#### [What is needed]
Reproduce exactly, and only, the lines running from the start of the entries below to the line containing "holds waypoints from".

#### [Supplied information]
★ ★ ★

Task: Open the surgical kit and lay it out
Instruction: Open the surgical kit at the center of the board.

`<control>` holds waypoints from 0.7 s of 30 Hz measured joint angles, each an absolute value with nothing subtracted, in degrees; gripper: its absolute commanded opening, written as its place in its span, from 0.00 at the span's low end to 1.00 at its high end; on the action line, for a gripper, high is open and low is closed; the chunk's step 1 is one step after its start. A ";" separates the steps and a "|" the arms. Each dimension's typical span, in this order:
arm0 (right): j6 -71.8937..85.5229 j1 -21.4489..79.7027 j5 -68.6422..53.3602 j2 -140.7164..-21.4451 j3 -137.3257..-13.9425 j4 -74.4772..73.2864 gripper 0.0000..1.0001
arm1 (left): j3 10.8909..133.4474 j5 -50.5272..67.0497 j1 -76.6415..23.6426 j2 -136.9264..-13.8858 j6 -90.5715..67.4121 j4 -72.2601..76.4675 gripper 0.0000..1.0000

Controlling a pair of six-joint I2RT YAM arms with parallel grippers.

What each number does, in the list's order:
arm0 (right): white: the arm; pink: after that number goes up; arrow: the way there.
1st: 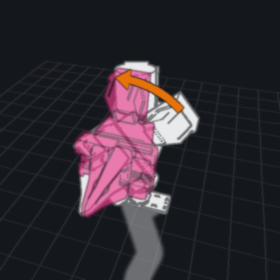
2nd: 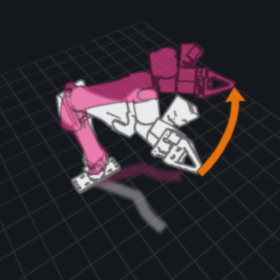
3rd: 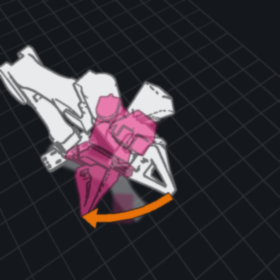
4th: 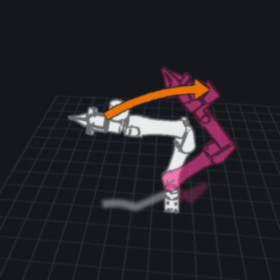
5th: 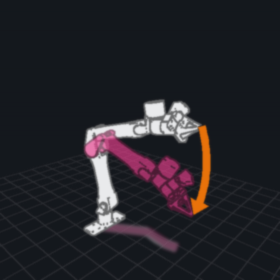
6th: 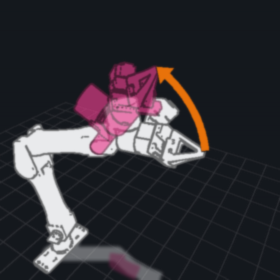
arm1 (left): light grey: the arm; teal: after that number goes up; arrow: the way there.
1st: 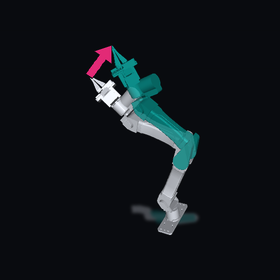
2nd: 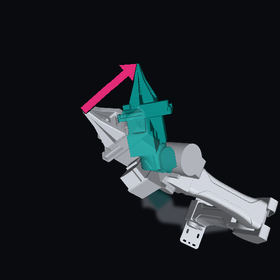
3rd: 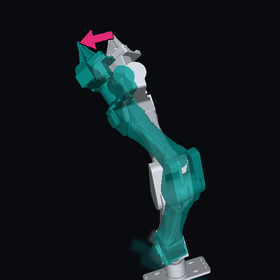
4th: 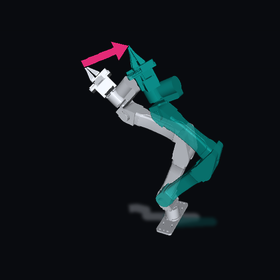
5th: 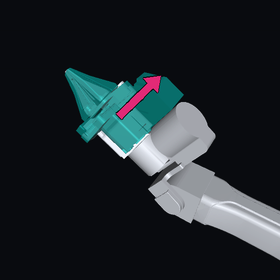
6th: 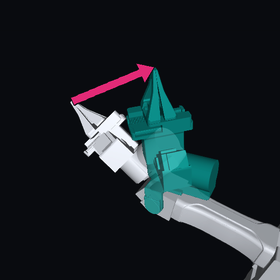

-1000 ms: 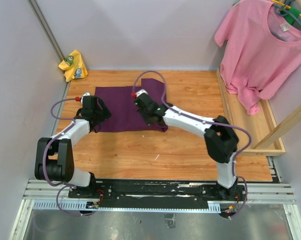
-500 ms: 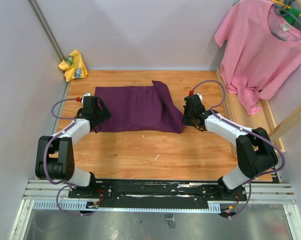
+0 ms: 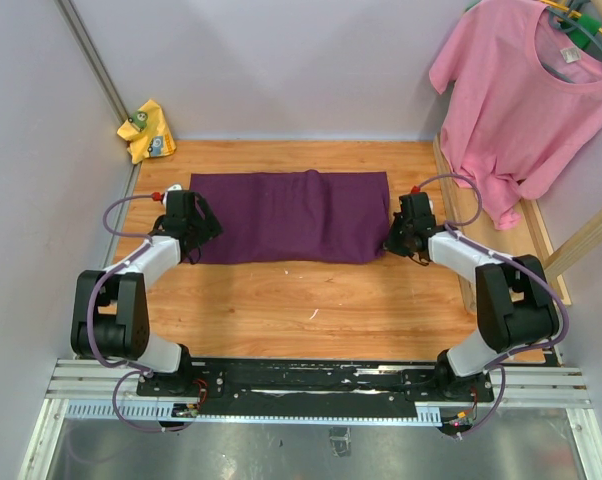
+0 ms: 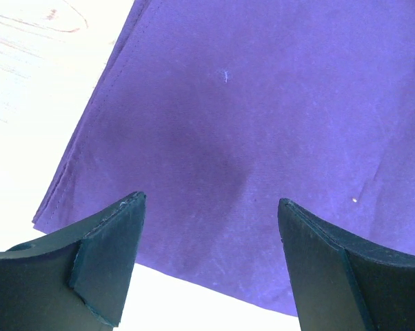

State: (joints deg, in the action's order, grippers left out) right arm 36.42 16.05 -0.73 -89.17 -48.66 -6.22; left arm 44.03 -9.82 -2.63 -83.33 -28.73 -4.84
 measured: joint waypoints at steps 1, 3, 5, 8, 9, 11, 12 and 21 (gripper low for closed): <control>36.62 15.27 -1.21 -89.17 -48.38 -6.09 0.19 | 44.03 -9.87 -2.63 -83.46 -28.71 -4.84 0.82; 37.01 13.65 -2.09 -89.17 -47.88 -5.82 0.26 | 44.05 -9.93 -2.63 -83.66 -28.71 -4.86 0.81; 37.28 12.10 -2.90 -89.14 -47.42 -5.69 0.32 | 44.05 -9.98 -2.63 -83.81 -28.71 -4.84 0.82; 37.30 10.15 -3.66 -88.75 -46.50 -5.56 0.36 | 44.18 -9.98 -2.63 -83.85 -28.71 -5.04 0.82; 37.32 9.85 -3.90 -88.27 -46.17 -5.65 0.38 | 44.40 -9.98 -2.63 -83.85 -28.73 -5.32 0.82; 37.30 9.30 -4.14 -86.98 -45.78 -5.87 0.43 | 45.10 -9.91 -2.63 -83.85 -28.73 -5.93 0.83; 37.28 9.23 -4.40 -85.95 -45.60 -5.91 0.46 | 45.52 -9.76 -2.63 -83.83 -28.71 -6.20 0.84; 35.77 9.23 -7.77 -71.66 -43.40 -6.48 0.67 | 46.35 -6.61 -2.79 -76.42 -28.49 -8.12 0.99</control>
State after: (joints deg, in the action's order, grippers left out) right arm 35.77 9.23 -7.77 -71.66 -43.40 -6.48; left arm 46.35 -6.61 -2.79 -76.42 -28.49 -8.12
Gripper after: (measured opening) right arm 0.612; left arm 0.989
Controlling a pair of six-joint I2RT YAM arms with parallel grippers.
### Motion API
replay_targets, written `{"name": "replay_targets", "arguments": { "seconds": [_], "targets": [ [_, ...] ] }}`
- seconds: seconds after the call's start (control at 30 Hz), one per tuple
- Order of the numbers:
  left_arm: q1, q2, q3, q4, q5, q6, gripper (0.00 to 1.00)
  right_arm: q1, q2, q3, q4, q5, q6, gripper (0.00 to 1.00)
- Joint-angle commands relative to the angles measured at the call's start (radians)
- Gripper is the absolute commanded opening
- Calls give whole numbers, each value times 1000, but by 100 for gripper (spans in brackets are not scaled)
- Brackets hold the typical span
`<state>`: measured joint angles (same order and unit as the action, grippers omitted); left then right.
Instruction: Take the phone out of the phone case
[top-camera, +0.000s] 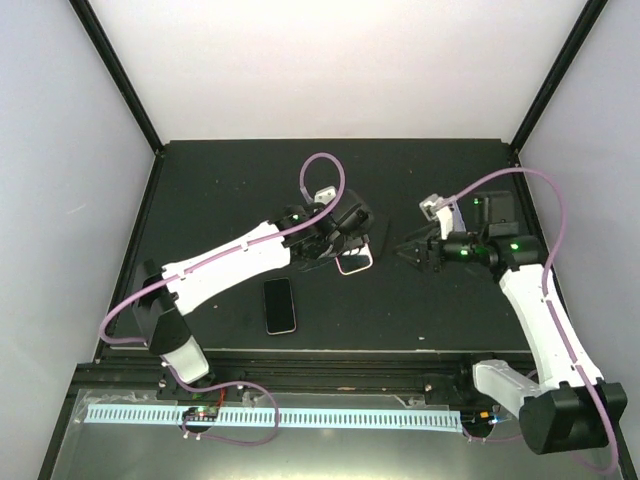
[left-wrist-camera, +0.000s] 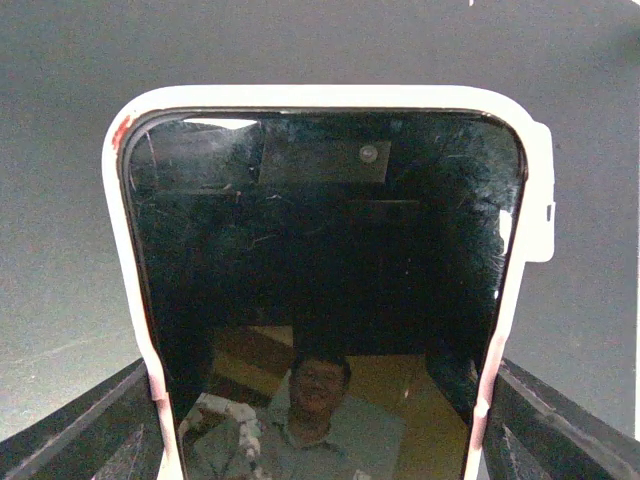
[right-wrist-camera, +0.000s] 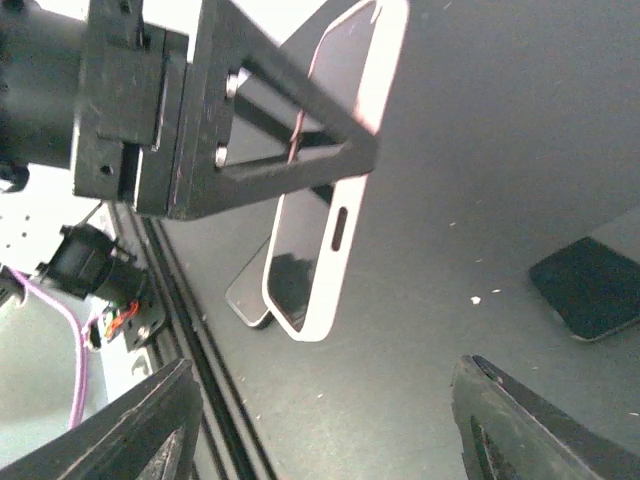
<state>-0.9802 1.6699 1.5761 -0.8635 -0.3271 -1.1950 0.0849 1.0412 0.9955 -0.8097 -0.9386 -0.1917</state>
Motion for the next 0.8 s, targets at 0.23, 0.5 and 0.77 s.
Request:
{"name": "replay_targets", "arguments": {
  "seconds": [0.23,0.5,0.77],
  "targets": [
    [-66,-137,-73,181,-150,-41,38,239,107,28,77,149,174,60],
    [-77,-157,-107,241,-147,-31,38,266,178,39,118,171,200,55],
    [-77,-115,-98,277,-125,-20,46,273,211,44,131,43,205,24]
  ]
}}
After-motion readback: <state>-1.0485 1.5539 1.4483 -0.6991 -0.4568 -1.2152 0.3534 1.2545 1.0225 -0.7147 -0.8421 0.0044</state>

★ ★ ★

#### [Exercise solution]
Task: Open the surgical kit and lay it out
Instruction: Open the surgical kit at the center of the board.

`<control>` holds waypoints from 0.7 s of 30 Hz measured joint angles, each an absolute value with nothing subtracted, in degrees; gripper: its absolute commanded opening, written as its place in its span, from 0.00 at the span's low end to 1.00 at its high end; on the action line, for a gripper, high is open and low is closed; the chunk's step 1 is one step after its start. A ";" separates the steps and a "|" the arms. Each dimension's typical span, in this order:

There is no more output to give.